_Task item:_ Return the data. Every word must match.

_Source data:_
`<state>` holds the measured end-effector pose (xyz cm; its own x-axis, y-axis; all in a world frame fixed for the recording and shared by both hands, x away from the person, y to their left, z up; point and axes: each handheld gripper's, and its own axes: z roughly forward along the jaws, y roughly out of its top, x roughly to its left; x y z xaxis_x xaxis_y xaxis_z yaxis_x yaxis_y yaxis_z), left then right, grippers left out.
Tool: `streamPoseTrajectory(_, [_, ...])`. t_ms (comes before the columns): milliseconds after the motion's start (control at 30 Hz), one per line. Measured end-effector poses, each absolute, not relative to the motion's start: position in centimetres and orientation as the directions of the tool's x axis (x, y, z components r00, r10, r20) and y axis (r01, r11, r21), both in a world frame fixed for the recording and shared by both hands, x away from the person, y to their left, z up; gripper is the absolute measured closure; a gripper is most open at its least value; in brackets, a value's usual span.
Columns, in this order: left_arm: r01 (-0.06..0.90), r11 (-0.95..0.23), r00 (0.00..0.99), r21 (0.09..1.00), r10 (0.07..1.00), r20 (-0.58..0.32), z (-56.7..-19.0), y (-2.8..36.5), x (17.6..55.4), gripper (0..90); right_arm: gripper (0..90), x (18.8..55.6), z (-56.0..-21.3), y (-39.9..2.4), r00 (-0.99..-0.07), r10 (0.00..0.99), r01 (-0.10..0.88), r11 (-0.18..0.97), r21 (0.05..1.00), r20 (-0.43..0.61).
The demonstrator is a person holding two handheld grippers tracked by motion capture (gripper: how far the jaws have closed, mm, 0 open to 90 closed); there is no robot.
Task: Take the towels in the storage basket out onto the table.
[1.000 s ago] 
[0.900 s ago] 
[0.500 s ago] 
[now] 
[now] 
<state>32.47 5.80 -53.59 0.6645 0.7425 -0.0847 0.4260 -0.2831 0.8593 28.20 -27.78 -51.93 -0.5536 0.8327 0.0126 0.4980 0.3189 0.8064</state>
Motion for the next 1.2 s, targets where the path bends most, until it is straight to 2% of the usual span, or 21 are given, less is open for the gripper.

_Solution:_
`<state>` holds the measured end-effector pose (xyz cm; its own x-axis, y-axis; all in a world frame fixed for the recording and shared by both hands, x away from the person, y to their left, z up; point and axes: each handheld gripper's, and its own axes: z roughly forward along the jaws, y roughly out of its top, x roughly to its left; x y z xaxis_x xaxis_y xaxis_z yaxis_x yaxis_y yaxis_z), left then right, grippers left out.
Tool: `streamPoseTrajectory(_, [_, ...])`. t_ms (comes before the columns): milliseconds after the motion's start (control at 30 Hz), one per line. Measured end-effector poses, each absolute, not relative to the motion's start: position in centimetres and orientation as the directions of the tool's x axis (x, y, z components r00, r10, r20) and y axis (r01, r11, r21), both in a world frame fixed for the recording and shared by both hands, x away from the person, y to their left, z up; gripper is the absolute measured closure; a gripper is most open at its least value; in brackets, a value's usual span.
Columns, in this order: left_arm: r01 (-0.06..0.90), r11 (-0.95..0.23), r00 (0.00..0.99), r21 (0.09..1.00), r10 (0.07..1.00), r20 (-0.58..0.32), z (-56.7..-19.0), y (-2.8..36.5), x (17.6..55.4), gripper (0..90); right_arm: gripper (0..90), x (18.8..55.6), z (-56.0..-21.3), y (-39.9..2.4), r00 (-0.99..-0.07), r10 (0.00..0.99), r01 (-0.10..0.88), r11 (-0.18..0.97), r21 (0.05..1.00), r20 (-0.43..0.61).
The demonstrator is a person holding two handheld grippers tracked by motion capture (gripper: how far the jaws have closed, mm, 0 open to 90 closed); there is no robot.
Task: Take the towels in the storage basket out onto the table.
[1.000 s ago] 
[0.900 s ago] 
[0.500 s ago] 
[now] 
[now] 
<state>32.47 5.80 -53.59 0.6645 0.7425 -0.0847 0.4260 -0.2831 0.8593 28.20 -27.78 -51.93 -0.5536 0.8327 0.0126 0.4980 0.3189 0.8064</state>
Motion for the next 1.2 s, targets where the path bends most, until it is straight to 2% of the usual span, or 21 are given, less is open for the gripper.

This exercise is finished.